An object can hold other objects. The captured objects can be seen as the individual parts of the main object.

If an object is part of another object, it is in a "part-of" relationship with the main object. For example, a human being has two legs, the legs are in this case part of the human being ("part-of").

If the recorded objects are existential to the main object, this is called a composition. If the captured objects are merely optional, this is called an aggregation.

Composition is the strict form of aggregation, because there is an existential dependency.

Part-of" relationships are implemented in Java by instance variables, which can take up objects. If the object does not exist in an aggregation, the null object is assigned to the corresponding instance variable.

If an object is included, then an instance variable is used for it. If several objects of the same data type are included, an array instance variable of the required data type is used.


In Java, usage relationships specify that an object temporarily uses an instance of a certain class to perform a certain operation.

Usage relationships always occur when objects (instances of classes) are only used temporarily. This is the case with local object variables and method arguments. Such objects only exist within a method, i.e. temporarily.

This kind of relations is also called associations.
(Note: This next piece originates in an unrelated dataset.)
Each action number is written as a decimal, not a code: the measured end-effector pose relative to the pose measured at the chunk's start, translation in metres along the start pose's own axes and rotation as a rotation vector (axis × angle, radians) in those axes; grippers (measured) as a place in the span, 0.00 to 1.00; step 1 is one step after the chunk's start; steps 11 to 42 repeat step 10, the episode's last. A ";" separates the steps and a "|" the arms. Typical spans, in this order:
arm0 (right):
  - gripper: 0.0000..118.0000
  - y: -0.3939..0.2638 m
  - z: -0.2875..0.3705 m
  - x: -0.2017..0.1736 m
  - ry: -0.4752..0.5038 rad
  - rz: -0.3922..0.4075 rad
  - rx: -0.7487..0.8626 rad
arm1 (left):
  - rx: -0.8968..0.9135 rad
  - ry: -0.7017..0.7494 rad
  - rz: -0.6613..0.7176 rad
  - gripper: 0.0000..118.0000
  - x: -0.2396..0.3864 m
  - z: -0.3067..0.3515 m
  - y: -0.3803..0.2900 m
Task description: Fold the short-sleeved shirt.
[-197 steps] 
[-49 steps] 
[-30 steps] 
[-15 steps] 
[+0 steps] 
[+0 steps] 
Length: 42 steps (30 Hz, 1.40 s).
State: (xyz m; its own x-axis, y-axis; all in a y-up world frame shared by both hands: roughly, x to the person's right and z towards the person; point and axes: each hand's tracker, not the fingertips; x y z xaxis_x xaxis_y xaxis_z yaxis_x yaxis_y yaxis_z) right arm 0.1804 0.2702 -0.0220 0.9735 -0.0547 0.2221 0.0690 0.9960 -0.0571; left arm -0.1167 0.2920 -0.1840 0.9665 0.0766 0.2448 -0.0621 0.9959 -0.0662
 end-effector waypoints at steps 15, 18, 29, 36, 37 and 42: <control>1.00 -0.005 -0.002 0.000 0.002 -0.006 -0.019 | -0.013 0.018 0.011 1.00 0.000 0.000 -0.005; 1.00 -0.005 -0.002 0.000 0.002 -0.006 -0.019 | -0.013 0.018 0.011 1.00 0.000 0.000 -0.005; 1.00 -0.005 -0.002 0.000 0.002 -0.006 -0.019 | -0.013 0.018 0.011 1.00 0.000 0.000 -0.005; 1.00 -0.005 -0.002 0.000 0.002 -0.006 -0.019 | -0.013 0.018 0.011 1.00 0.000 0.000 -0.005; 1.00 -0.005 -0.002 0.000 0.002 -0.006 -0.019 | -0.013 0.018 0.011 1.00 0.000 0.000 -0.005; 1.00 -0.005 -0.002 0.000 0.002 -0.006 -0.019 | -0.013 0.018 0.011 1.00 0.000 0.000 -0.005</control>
In Java it is possible that an object variable can contain objects that are of a different data type.

This concept is called Polymorphismus (variety).

The object variable is thereby of the data type of the basis class A. It cannot take up any arbitrary object, but only objects, which are instances of a class derived from the basis class A.
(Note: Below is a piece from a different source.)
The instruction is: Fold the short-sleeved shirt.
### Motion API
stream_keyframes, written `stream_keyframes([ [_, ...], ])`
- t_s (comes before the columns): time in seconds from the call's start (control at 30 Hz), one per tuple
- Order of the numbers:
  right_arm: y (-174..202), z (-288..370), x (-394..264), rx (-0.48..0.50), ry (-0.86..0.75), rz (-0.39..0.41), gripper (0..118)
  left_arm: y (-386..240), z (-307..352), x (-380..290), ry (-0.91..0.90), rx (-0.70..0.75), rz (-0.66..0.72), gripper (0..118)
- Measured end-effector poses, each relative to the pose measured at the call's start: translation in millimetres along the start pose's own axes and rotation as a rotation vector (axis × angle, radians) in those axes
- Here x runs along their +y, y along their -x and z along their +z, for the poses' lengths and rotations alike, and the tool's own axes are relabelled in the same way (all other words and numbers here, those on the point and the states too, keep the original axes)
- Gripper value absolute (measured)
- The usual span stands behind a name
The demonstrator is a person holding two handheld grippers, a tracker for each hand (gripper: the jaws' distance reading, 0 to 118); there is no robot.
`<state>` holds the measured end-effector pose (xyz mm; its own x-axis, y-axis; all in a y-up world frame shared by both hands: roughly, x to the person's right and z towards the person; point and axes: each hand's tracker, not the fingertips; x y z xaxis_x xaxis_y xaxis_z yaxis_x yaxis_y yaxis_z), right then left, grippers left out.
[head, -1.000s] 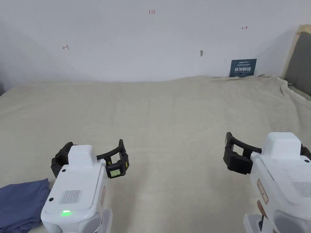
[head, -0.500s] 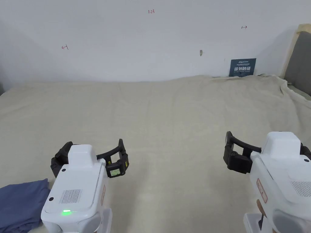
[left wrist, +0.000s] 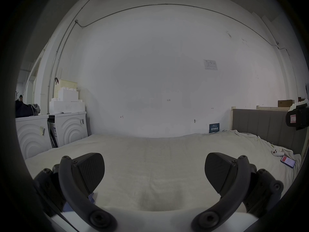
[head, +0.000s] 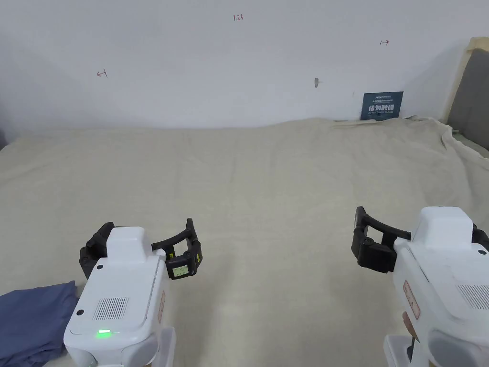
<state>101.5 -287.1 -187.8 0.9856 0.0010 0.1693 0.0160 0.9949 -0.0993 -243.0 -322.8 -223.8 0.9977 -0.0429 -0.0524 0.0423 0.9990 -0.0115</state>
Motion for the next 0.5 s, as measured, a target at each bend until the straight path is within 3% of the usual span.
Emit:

In the concrete case this means, that an object variable of the type living being can contain objects of the type living being (instances of the class living being) as well as objects of the type mammal, human, sheep, bird, fish, pike and carp (instances of the classes derived from the base class living being).

The flexibility is provided by the Java compiler, which ensures that only the properties of the class of the object variable can be accessed. Because these properties are at least present in every assignable object due to the inheritance hierarchy.

Polymorphism is only allowed from the general class (main class) towards the specialized class (derived class).

An object variable of the type of the derived class cannot include an object of the base class because the base class object does not have all the properties of the derived class. However, these properties could be accessed via the object variable, which would lead to undefined program behavior.

LivingBeing GeneralLB; // Object variable of the type of the base class living being

// Object variable of the type living being gets an instance of the class living being assigned
generalLB = new LivingBeing(); // allowed, the standard case

humanLB = new Human();
sheep sheepLB = new Sheep();

// Object variable of the type living being gets an instance of the class human
generalLB = humanLB; // polymorphism - allowed, because of specialization

// Object variable of the type living creature gets an instance of the class sheep
generalLB = sheepLB; // Polymorphism - allowed, because of specialization

// Object variable of the type sheep gets an instance of the class living being assigned
sheepLB = generalLB; // not allowed, because of generalization

// Object variable of the type sheep gets an instance of the class human assigned
sheepLB = humanLB; // not allowed, because same hierarchy level 

The concept of the Polymorphismus makes the so-called Late Binding possible, whereby methods can be overlaid. A method is implemented already in the basis class, but in the derived classes by a more special method implementation overlaid. At runtime it is then decided which method implementation is executed.

For example, the class Living Being could have a method getMovementType. This method returns the locomotion type of the living being object. Each derived class could implement its own version of the method getMovementManner, which would then be executed at runtime instead of the general method getMovementManner of the base class.

If a method has not been re-implemented in the derived class, i.e. there is no overlay, the runtime system simply uses the method implementation from the parent class that is closest to its own class.